## RECORDS SUPPLIED

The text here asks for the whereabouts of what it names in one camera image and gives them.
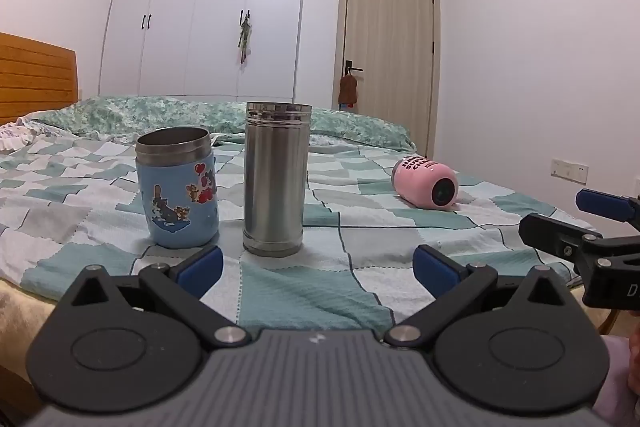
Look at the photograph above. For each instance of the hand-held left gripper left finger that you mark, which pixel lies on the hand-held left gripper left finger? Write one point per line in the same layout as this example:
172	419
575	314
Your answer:
202	269

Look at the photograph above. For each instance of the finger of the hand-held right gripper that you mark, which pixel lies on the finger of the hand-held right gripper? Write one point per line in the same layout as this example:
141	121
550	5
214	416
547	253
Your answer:
550	234
602	204

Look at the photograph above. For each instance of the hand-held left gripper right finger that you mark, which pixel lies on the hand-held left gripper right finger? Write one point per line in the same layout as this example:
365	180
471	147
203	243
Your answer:
435	269

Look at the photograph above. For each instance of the pink cup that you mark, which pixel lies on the pink cup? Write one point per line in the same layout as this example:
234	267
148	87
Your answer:
422	182

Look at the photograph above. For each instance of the person's right forearm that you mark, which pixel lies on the person's right forearm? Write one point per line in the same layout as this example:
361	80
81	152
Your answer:
612	382

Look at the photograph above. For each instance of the blue cartoon sticker cup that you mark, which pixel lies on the blue cartoon sticker cup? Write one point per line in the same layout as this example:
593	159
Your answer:
175	192

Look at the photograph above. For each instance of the tall stainless steel cup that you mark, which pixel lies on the tall stainless steel cup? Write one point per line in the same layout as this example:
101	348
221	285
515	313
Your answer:
275	182

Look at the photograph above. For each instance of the checked green white bedsheet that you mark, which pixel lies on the checked green white bedsheet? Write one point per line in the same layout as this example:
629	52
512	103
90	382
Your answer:
350	267

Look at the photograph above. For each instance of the green floral quilt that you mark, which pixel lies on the green floral quilt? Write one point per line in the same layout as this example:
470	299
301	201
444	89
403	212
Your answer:
150	114

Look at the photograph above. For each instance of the beige fleece mattress cover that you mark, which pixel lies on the beige fleece mattress cover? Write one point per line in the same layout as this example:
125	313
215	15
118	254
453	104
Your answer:
20	322

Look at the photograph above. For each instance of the brown plush toy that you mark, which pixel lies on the brown plush toy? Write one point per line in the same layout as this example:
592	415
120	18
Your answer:
347	92

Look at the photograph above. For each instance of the white patterned cloth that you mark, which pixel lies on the white patterned cloth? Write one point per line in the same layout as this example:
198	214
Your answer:
15	134

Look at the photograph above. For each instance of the hanging green ornament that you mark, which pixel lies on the hanging green ornament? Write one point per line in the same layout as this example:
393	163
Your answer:
244	39

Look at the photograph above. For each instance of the beige wooden door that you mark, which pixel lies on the beige wooden door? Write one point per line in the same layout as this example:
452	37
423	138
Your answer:
390	32

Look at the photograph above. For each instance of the wooden headboard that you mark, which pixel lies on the wooden headboard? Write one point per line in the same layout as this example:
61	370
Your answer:
35	77

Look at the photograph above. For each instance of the white wall socket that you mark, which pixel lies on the white wall socket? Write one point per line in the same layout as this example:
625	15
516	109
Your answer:
637	187
569	170

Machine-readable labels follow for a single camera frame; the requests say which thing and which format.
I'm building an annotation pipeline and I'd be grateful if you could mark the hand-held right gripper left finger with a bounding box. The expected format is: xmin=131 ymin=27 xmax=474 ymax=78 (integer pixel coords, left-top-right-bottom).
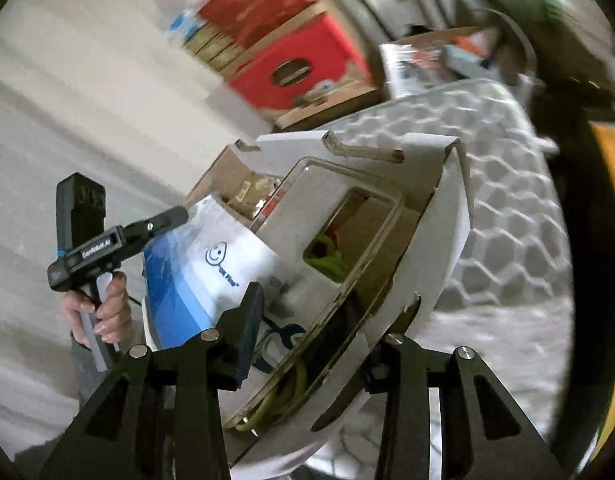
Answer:
xmin=38 ymin=282 xmax=266 ymax=480

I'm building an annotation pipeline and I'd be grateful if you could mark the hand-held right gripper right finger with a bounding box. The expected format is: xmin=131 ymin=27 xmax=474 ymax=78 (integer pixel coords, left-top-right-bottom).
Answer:
xmin=365 ymin=332 xmax=565 ymax=480

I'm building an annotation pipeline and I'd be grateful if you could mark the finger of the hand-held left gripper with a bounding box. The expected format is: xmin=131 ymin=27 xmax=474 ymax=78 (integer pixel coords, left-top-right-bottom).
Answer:
xmin=120 ymin=206 xmax=190 ymax=261

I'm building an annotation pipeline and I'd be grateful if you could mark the blue white wipes packet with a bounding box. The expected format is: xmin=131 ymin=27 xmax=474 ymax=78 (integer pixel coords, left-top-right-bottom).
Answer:
xmin=142 ymin=196 xmax=311 ymax=376

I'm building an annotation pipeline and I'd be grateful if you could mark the green cable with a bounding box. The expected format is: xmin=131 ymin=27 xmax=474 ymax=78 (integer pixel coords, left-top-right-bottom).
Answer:
xmin=235 ymin=237 xmax=351 ymax=433

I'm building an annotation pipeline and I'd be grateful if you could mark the white cardboard box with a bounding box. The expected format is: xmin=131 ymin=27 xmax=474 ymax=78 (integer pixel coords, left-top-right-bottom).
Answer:
xmin=140 ymin=130 xmax=474 ymax=468

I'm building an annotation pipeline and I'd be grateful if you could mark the clear plastic tray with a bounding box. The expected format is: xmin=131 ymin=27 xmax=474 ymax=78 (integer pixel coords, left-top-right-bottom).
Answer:
xmin=222 ymin=156 xmax=405 ymax=433

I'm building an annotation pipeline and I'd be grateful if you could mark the person's left hand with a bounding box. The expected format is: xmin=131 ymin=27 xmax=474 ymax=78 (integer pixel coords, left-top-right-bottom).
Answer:
xmin=62 ymin=271 xmax=132 ymax=353

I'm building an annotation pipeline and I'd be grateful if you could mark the white curtain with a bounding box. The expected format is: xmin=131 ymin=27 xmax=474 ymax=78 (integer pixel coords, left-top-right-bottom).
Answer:
xmin=0 ymin=0 xmax=268 ymax=461

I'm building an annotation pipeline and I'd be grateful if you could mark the flat gold box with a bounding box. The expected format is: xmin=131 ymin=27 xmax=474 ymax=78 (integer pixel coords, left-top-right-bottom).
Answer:
xmin=182 ymin=27 xmax=223 ymax=51
xmin=195 ymin=40 xmax=233 ymax=63
xmin=208 ymin=52 xmax=246 ymax=78

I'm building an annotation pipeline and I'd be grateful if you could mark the blue white tissue pack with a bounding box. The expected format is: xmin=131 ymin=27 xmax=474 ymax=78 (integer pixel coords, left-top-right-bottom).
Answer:
xmin=162 ymin=7 xmax=203 ymax=43

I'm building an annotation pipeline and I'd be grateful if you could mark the black storage bin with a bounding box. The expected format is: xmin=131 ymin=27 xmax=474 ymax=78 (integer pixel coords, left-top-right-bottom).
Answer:
xmin=532 ymin=75 xmax=615 ymax=461

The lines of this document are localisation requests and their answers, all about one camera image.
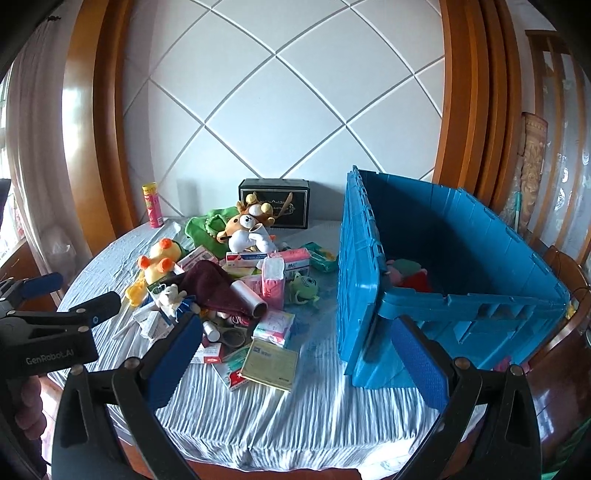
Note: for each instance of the black gift box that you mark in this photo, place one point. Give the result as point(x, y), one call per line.
point(286, 203)

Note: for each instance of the white pink carton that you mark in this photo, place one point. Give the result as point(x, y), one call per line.
point(198, 257)

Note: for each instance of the brown bear plush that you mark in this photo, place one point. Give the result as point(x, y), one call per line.
point(244, 221)

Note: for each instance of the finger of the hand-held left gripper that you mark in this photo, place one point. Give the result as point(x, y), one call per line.
point(44, 284)
point(94, 307)

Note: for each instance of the wooden glass partition screen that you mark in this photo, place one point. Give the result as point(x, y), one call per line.
point(568, 138)

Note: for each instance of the yellow pink tube can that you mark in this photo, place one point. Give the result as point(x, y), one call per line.
point(152, 207)

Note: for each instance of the pink carton box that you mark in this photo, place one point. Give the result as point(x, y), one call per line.
point(295, 261)

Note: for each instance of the yellow duck plush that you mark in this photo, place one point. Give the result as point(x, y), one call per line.
point(164, 258)

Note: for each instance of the red white medicine box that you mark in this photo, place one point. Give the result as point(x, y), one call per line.
point(207, 353)

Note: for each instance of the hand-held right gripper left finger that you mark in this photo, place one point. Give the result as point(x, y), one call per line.
point(171, 364)

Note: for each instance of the pink white pad pack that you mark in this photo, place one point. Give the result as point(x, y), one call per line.
point(274, 325)

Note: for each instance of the pig plush teal shirt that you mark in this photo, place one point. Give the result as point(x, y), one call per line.
point(406, 266)

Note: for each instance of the small white bear plush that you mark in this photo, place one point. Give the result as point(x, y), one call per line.
point(171, 297)

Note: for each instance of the pig plush red dress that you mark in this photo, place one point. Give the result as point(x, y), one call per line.
point(415, 282)

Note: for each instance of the gold flat box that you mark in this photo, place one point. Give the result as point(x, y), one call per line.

## TASK ITEM
Check each line of the records above for the string "image", and report every line that has it.

## RESPONSE AREA
The text here asks for the whereabouts of what it names in one camera image and gives them.
The lines of this document are localisation requests and their answers, all about one camera image.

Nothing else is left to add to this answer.